** Source material follows **

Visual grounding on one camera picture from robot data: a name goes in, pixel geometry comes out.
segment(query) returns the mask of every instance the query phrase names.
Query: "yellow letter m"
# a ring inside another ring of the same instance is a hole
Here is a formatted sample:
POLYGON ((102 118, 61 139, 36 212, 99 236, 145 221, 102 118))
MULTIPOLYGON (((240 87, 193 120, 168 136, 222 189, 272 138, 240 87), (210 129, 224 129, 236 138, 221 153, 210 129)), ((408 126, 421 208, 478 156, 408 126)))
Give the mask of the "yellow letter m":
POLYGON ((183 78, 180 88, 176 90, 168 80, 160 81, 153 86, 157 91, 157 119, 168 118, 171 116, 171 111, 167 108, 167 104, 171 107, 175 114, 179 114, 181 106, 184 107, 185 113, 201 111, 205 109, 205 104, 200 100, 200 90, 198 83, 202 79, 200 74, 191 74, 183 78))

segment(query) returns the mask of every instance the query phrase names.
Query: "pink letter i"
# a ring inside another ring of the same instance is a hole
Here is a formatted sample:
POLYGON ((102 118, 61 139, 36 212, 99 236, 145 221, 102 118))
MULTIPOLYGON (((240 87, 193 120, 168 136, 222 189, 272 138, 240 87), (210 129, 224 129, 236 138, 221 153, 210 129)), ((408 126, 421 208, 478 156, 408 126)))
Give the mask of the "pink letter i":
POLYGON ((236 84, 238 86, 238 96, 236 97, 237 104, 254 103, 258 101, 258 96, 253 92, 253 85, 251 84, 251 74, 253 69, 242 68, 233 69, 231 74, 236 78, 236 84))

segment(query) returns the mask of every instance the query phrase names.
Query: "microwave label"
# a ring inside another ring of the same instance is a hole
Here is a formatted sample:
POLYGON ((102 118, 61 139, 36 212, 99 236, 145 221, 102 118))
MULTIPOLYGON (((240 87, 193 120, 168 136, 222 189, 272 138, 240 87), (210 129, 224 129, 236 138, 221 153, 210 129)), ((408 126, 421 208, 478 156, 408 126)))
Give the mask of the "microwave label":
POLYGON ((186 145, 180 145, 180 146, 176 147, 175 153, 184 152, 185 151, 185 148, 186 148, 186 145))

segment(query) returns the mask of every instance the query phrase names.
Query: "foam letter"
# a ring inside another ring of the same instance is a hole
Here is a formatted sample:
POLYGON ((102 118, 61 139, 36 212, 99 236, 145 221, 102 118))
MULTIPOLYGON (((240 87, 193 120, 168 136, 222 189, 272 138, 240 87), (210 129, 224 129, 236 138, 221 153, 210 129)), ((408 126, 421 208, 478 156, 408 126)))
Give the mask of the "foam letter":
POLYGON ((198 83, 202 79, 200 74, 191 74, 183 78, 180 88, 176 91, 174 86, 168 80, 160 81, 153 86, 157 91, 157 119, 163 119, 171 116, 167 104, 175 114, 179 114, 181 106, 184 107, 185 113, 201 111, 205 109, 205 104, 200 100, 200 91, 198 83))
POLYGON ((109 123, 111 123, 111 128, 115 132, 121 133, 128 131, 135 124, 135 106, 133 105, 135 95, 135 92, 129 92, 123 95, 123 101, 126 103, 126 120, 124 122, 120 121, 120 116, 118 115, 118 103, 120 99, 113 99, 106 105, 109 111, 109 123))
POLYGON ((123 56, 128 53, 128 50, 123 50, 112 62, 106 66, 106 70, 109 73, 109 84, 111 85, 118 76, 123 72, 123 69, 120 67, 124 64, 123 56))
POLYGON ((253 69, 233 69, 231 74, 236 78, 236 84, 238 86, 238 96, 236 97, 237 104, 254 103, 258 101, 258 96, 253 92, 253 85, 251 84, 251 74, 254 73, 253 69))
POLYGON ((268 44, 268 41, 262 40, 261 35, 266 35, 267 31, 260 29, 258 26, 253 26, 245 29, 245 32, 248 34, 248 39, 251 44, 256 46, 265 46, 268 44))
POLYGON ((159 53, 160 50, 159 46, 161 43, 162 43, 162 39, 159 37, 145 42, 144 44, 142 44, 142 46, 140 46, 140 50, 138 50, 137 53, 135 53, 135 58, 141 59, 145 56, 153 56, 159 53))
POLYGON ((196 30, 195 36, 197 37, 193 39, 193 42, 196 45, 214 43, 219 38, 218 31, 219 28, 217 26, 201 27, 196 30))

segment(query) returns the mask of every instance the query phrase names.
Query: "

** End of Source material **
** Source material follows **

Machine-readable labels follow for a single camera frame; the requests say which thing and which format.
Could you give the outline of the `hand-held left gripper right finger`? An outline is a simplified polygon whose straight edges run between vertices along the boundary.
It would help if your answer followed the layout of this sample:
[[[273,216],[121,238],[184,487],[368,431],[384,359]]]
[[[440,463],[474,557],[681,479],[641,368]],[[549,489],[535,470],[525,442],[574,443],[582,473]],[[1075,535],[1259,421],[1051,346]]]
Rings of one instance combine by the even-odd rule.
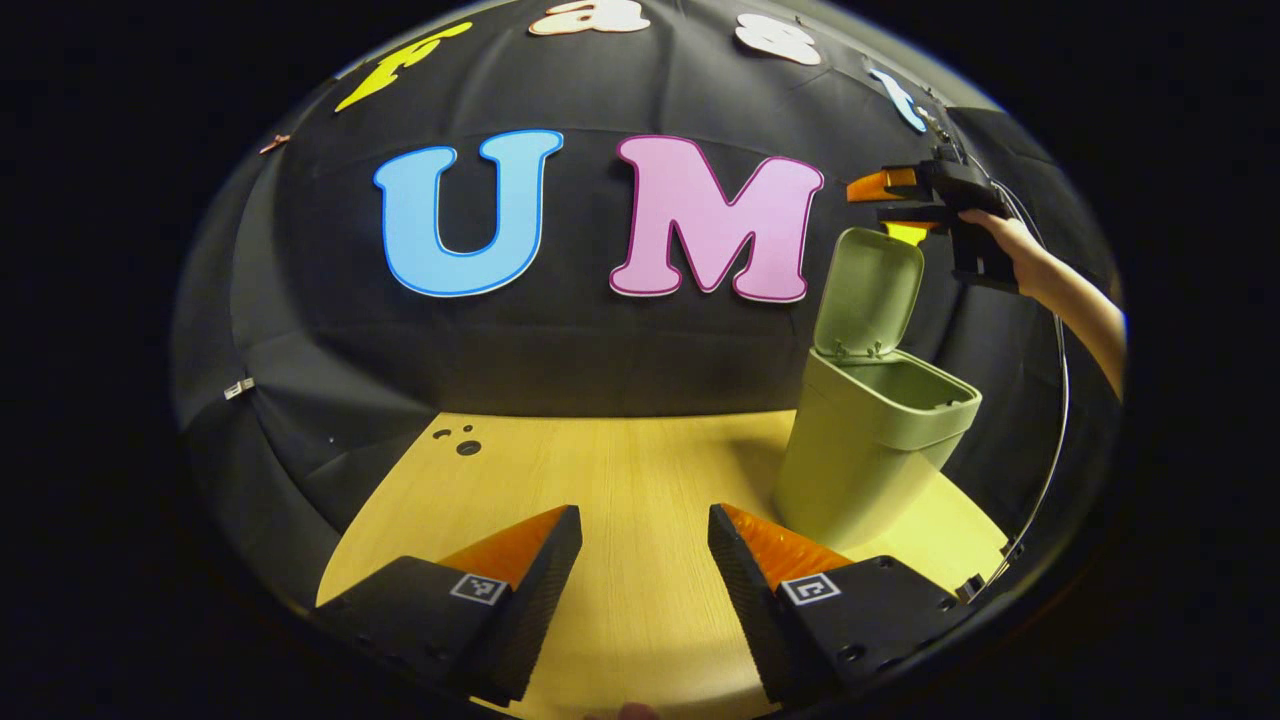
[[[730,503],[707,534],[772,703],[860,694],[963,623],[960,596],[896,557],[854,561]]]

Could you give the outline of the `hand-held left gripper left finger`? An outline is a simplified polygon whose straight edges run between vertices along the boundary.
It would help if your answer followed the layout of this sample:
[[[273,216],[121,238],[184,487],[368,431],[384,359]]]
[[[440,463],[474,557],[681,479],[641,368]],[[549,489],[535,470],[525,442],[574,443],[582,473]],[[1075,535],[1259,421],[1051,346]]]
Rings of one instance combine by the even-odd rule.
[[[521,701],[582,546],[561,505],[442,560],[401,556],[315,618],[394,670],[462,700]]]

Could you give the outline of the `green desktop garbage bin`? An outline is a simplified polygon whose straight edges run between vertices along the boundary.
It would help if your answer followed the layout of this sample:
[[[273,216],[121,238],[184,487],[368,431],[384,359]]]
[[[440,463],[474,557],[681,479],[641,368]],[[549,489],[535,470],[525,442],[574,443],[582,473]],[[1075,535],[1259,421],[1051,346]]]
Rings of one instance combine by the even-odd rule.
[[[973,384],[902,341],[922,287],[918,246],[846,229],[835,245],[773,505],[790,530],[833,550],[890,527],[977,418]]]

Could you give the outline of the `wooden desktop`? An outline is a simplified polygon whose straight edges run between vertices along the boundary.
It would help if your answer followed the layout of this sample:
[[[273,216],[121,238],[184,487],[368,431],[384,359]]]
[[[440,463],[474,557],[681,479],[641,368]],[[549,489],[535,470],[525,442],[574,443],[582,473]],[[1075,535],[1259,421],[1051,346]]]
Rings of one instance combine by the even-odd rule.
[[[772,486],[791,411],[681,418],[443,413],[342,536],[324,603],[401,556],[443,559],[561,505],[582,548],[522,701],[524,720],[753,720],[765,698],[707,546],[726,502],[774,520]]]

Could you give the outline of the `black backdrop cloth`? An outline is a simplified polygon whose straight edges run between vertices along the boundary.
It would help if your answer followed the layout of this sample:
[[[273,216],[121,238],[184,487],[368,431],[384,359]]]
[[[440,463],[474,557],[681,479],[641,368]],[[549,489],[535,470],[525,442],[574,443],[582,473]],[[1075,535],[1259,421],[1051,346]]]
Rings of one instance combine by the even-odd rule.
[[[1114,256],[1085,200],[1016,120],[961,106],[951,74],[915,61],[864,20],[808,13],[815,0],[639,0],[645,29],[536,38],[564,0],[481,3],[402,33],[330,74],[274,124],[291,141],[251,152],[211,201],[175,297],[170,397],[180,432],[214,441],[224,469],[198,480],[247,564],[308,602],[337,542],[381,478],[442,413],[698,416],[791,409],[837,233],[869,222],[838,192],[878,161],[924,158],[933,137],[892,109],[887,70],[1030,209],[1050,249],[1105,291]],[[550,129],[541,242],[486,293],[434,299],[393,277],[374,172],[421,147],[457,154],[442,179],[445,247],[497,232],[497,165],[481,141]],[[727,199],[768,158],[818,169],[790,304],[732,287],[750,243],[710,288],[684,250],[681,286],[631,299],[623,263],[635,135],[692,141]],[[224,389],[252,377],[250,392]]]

** End of Source material **

» **Your goal**:
Look through the material above and work out how many of its lines contain "camera". State the number only.

» **Solution for this problem**:
2